■ **Problem to solve**
Determine how many lines of the listing below include the string "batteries". Output the number and nothing more.

■ **Records shown**
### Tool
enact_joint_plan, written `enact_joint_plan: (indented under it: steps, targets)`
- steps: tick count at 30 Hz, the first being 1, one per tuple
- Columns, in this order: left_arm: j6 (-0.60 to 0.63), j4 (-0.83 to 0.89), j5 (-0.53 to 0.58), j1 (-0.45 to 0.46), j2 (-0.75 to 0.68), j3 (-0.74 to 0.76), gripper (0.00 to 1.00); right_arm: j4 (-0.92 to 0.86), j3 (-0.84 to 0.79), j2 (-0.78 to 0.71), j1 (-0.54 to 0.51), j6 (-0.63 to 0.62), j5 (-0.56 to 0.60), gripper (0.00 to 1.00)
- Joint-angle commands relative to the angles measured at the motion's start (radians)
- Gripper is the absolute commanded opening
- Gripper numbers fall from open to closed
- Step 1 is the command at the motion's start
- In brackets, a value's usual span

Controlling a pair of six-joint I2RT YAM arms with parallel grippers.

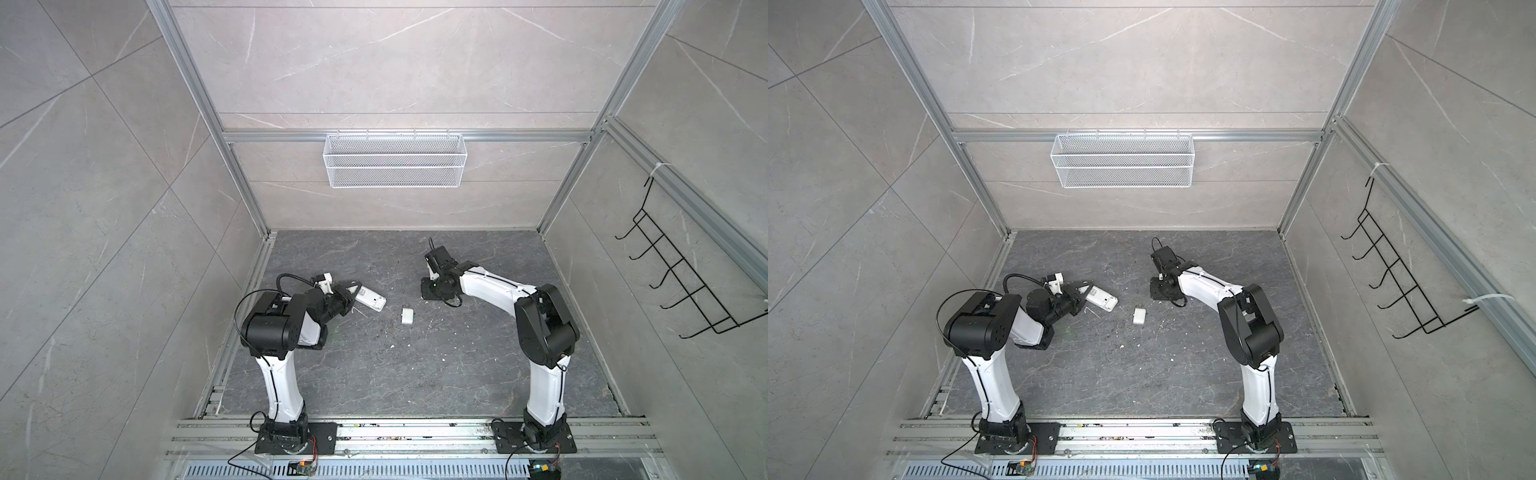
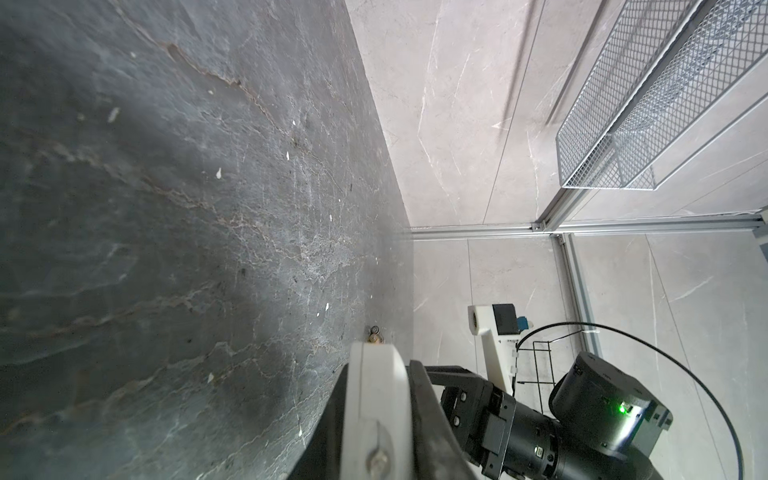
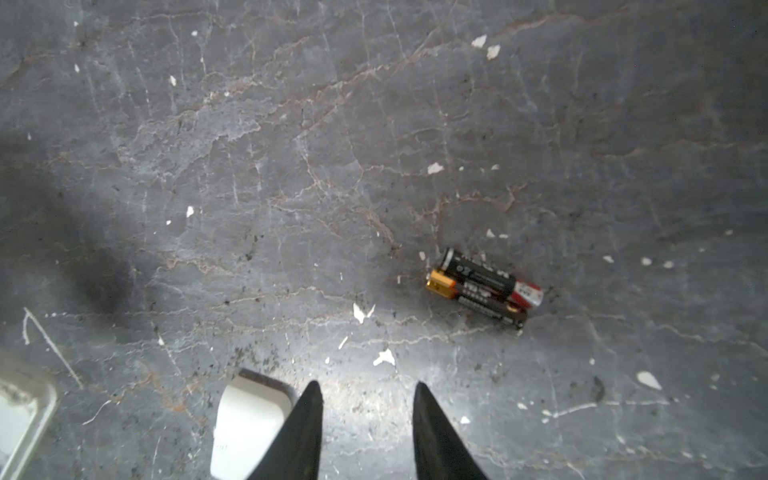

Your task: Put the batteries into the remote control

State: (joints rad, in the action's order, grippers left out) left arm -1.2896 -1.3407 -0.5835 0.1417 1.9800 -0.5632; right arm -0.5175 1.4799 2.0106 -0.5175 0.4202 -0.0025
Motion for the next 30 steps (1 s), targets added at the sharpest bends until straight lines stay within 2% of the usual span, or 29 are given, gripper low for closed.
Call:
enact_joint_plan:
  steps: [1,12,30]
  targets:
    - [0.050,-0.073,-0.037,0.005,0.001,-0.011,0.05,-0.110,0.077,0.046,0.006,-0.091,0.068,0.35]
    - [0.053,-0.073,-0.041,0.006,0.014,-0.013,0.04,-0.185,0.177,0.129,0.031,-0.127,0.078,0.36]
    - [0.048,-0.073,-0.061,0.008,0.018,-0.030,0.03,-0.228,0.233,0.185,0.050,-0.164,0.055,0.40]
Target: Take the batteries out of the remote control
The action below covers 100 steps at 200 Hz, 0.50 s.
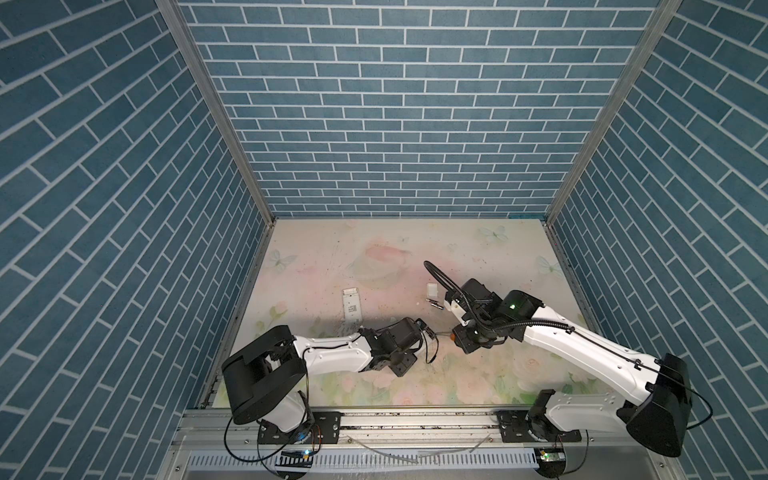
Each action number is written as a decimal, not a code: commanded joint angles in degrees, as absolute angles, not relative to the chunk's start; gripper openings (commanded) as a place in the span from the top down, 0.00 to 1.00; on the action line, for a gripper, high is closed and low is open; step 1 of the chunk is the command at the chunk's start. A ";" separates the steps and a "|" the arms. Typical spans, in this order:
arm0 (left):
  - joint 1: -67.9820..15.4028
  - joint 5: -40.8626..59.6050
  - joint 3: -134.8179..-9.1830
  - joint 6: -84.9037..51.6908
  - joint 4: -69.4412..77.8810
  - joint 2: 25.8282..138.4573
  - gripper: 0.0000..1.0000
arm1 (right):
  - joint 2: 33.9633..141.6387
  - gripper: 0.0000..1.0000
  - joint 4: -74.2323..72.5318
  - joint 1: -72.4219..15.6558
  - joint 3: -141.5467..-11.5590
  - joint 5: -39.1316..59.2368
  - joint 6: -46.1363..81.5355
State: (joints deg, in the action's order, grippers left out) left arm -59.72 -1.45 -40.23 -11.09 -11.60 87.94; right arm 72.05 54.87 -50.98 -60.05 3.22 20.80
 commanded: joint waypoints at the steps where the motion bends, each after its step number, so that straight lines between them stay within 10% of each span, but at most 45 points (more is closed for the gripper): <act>1: -60.73 1.67 -38.67 -11.19 -16.00 90.26 0.90 | 70.63 1.00 55.66 -50.84 -57.92 3.03 22.92; 100: -60.67 1.73 -38.67 -11.17 -15.91 90.09 0.90 | 70.99 1.00 54.45 -50.86 -57.73 3.08 23.12</act>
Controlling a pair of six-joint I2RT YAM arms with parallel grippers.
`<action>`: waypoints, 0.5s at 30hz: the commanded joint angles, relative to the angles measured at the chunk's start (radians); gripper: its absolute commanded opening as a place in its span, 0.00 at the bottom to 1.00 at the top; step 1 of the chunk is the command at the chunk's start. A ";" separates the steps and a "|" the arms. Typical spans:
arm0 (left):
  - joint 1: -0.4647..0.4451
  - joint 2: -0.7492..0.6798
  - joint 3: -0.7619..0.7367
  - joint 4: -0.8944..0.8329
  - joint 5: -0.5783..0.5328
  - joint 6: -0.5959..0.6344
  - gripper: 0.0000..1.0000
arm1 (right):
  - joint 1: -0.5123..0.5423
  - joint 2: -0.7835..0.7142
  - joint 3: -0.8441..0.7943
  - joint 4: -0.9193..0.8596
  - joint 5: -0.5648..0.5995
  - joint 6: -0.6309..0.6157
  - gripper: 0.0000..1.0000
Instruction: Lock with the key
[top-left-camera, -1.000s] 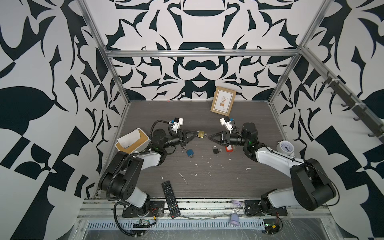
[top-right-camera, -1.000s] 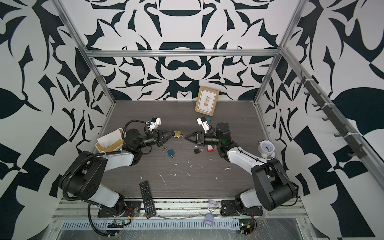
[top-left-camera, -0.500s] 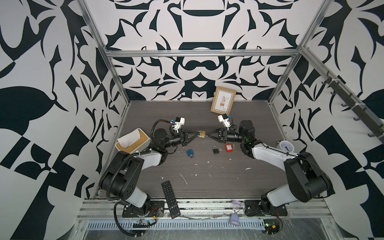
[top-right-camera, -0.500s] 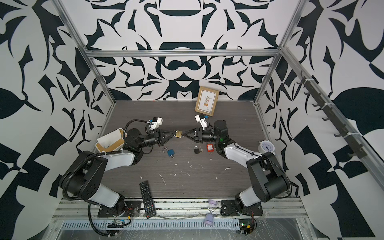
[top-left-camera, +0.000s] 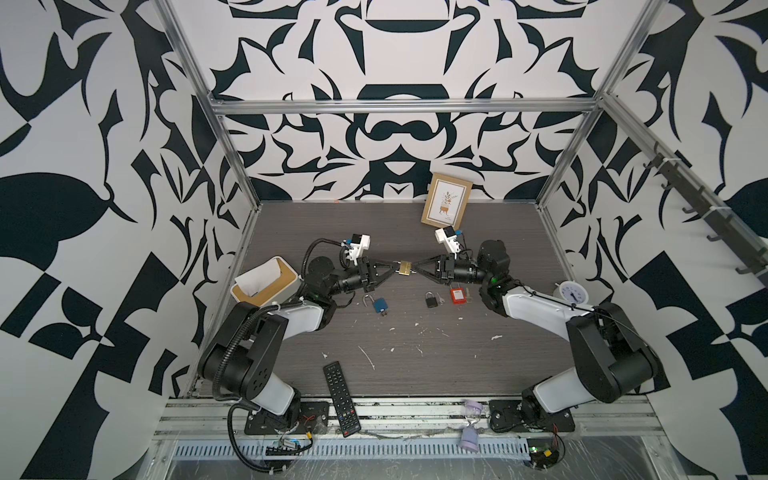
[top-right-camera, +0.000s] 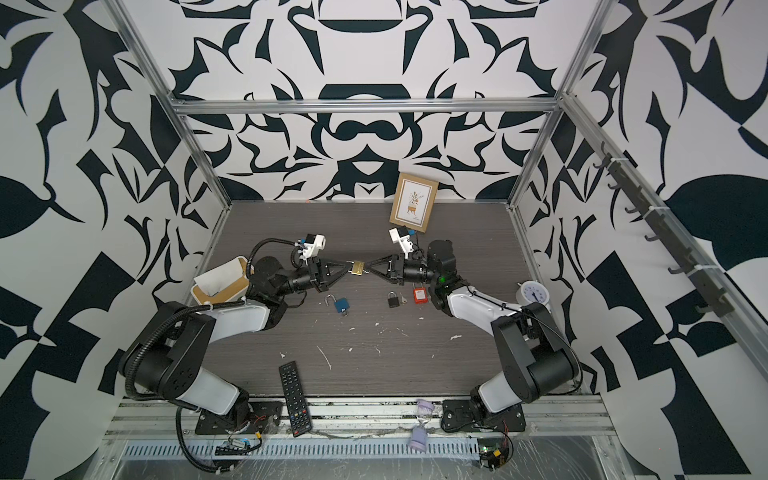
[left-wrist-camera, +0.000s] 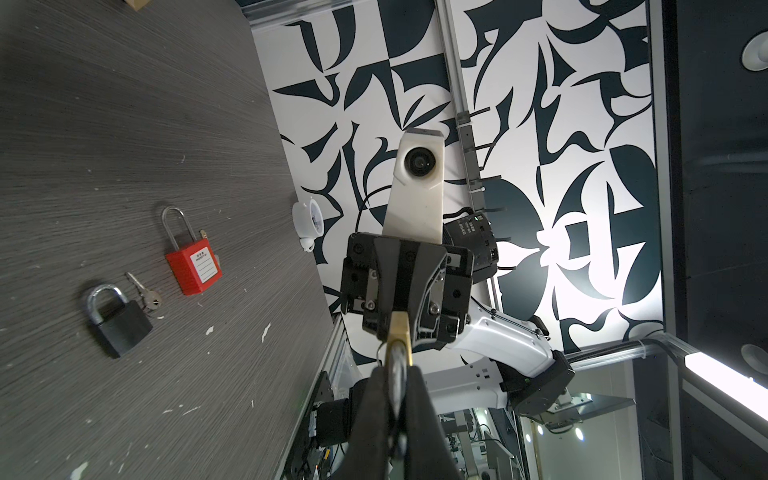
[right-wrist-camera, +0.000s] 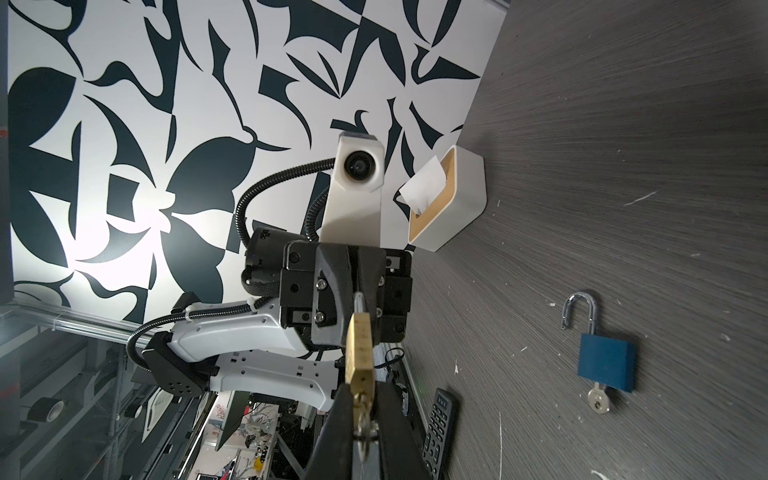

■ **Completed task**
2